:: THE TASK ::
When you retype the data, keep every word exactly and include none of the pictures.

:: SUPPLIED DATA ::
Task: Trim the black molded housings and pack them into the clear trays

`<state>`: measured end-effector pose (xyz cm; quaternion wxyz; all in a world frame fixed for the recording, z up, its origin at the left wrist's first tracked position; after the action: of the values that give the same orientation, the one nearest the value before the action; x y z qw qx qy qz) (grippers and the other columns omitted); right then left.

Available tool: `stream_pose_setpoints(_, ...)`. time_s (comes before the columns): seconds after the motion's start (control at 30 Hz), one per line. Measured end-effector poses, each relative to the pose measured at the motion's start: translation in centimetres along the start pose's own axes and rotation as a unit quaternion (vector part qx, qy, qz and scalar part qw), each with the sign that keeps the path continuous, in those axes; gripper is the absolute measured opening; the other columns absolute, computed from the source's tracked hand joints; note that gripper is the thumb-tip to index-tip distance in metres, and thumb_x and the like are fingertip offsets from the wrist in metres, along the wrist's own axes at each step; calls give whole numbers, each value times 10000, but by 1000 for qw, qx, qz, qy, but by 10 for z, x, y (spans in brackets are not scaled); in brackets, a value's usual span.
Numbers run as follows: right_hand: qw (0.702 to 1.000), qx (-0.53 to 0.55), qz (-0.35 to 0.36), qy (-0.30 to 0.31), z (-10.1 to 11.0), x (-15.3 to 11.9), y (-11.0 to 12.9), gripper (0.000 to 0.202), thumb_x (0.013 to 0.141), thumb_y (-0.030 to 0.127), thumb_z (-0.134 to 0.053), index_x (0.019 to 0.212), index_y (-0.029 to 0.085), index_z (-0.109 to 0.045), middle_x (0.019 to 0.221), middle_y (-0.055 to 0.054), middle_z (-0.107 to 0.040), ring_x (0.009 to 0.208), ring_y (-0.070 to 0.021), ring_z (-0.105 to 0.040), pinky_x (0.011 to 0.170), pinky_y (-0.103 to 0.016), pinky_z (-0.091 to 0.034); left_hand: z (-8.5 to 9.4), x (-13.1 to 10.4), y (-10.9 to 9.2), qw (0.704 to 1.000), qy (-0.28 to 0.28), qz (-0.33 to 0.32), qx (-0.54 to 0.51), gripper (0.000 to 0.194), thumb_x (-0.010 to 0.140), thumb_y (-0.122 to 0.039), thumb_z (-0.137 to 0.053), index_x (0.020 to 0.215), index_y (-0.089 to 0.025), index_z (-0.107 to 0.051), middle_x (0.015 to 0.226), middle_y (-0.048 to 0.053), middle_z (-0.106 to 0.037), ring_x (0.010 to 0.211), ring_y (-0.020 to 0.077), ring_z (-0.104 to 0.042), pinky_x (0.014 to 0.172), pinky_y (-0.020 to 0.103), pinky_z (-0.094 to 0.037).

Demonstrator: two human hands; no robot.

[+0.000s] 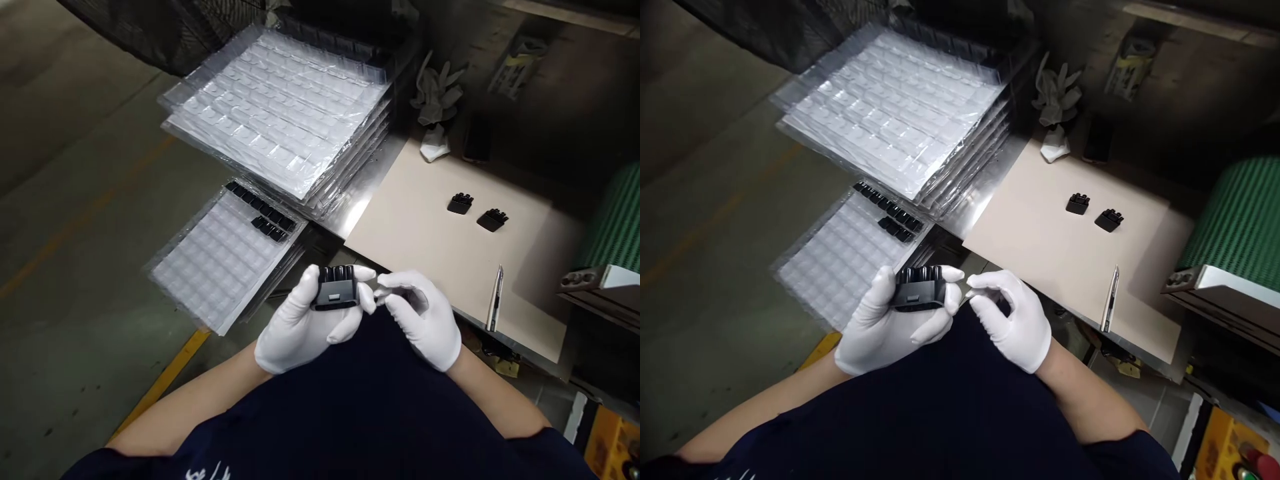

:: ANSWER TO THE PROBLEM ::
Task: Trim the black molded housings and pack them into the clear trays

`<state>`: measured end-effector pose (xyz cm; quaternion wxyz; all in a world frame fixed for the recording, z up, its origin at the left wrist's first tracked position; after the action: of the values that give the same orientation, the one nearest the value before the action; x y z qw qx qy qz) (grippers and the other columns omitted); right then left.

Available tool: `stream_pose_setpoints(_, ...)`. time_s (comes before the columns): seconds after the motion's start (control at 30 Hz), one per line. Measured end-effector poses, each relative to the pose measured at the motion's start: translation in centimetres along the start pose's own axes and rotation as a unit quaternion (vector part qx, qy, qz and scalar part qw), each with the sign that keeps the path continuous, in those axes; gripper is the absolute measured opening; the other columns absolute, computed from the source's tracked hand joints; note that gripper is the thumb-tip to index-tip distance in metres, and thumb_x and the like are fingertip offsets from the wrist in metres, along the wrist's own axes at each step; calls give whole numbers, each value times 10000, but by 1000 for qw, qx, qz, qy, but by 10 for z, x, y (spans in brackets are not scaled); in brackets, a value's usual span.
Numbers run as follows: right_hand: qw (0.702 to 1.000), qx (-0.53 to 0.55), qz (-0.35 to 0.36), qy (-0.30 to 0.31), z (-10.1 to 11.0), x (-15.3 to 11.9), y (-11.0 to 12.9), gripper (0.000 to 0.202), thumb_x (0.013 to 0.141), thumb_y (-0.030 to 0.127), thumb_z (-0.134 to 0.053), index_x (0.019 to 0.212), index_y (-0.029 to 0.085), index_z (-0.109 to 0.045), middle_x (0.019 to 0.221), middle_y (-0.055 to 0.054), middle_z (-0.107 to 0.040), ring_x (0.009 to 0.208), ring_y (-0.070 to 0.021), ring_z (-0.105 to 0.040), pinky_x (0.011 to 0.170), pinky_y (-0.103 to 0.016), pinky_z (-0.091 to 0.034); left_hand: z (-8.5 to 9.4), x (-13.1 to 10.4), y (-10.9 to 9.2), qw (0.704 to 1.000), qy (-0.28 to 0.28), qz (-0.33 to 0.32), qx (-0.54 to 0.51), gripper (0.000 to 0.194), thumb_x (-0.010 to 0.140), thumb_y (-0.122 to 0.039), thumb_z (-0.137 to 0.053), index_x (0.020 to 0.215), index_y (-0.089 to 0.025), index_z (-0.107 to 0.051), middle_x (0.015 to 0.226), middle_y (-0.048 to 0.053), middle_z (-0.106 to 0.037), ring_x (0.010 to 0.211), ring_y (-0.020 to 0.077), ring_z (-0.104 to 0.042), pinky_x (0.014 to 0.172), pinky_y (-0.020 to 0.103), pinky_z (-0.094 to 0.037).

Demonstrator: two human hands; no robot.

[+0.000s] 

The exercise is finished and nothing remains.